▸ **Work order**:
Search the material for lines containing the word "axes", and copy each one.

╭─ Supplied data

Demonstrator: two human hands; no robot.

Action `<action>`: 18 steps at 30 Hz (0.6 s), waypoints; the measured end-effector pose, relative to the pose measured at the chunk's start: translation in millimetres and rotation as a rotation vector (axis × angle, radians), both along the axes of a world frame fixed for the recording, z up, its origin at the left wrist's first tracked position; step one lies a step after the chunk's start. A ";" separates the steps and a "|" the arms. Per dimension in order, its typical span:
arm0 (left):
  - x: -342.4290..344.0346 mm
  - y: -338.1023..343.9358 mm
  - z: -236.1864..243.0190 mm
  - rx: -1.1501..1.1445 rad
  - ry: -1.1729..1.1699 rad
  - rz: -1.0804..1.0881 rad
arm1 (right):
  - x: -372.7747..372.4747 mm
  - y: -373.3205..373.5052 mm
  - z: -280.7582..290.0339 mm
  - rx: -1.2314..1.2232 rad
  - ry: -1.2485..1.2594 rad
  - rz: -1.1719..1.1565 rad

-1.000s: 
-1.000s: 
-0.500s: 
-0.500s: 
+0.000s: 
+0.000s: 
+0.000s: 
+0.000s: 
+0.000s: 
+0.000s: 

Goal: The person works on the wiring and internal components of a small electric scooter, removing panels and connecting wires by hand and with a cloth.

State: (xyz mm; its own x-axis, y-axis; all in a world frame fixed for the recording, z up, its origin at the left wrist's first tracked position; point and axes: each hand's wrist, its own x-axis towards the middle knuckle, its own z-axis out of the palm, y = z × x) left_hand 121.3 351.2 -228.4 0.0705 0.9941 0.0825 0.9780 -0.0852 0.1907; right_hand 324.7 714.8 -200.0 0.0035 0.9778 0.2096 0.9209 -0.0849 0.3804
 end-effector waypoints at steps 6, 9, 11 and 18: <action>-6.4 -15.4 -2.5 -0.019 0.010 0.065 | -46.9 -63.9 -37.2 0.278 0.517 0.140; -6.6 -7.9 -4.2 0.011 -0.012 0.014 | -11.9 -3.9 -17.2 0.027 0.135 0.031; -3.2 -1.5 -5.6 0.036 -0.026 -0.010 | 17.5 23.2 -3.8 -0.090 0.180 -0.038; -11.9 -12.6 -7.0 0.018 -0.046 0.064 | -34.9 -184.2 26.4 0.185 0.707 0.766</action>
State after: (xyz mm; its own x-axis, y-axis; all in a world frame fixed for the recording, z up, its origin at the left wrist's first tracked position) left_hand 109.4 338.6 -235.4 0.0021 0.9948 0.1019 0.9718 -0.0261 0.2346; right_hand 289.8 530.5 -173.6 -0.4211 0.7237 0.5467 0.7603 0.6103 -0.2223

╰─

▸ **Response to the task**:
Action `<action>`: 18 steps at 30 Hz (0.6 s), waypoints; the measured end-effector pose, relative to the pose measured at the chunk's start: translation in millimetres and rotation as a rotation vector (axis × angle, radians), both along the axes of a world frame fixed for the recording, z up, its origin at the left wrist's first tracked position; step one lies a step after the chunk's start. A ";" separates the steps and a "|" the arms. Per dimension in order, its typical span:
State: (xyz mm; its own x-axis, y-axis; all in a world frame fixed for the recording, z up, its origin at the left wrist's first tracked position; point and axes: each hand's wrist, its own x-axis towards the middle knuckle, its own z-axis out of the palm, y = z × x) left_hand 121.3 351.2 -228.4 0.0705 0.9941 0.0825 0.9780 -0.0852 0.1907; right_hand 324.7 714.8 -200.0 0.0035 0.9778 0.2096 0.9209 -0.0849 0.3804

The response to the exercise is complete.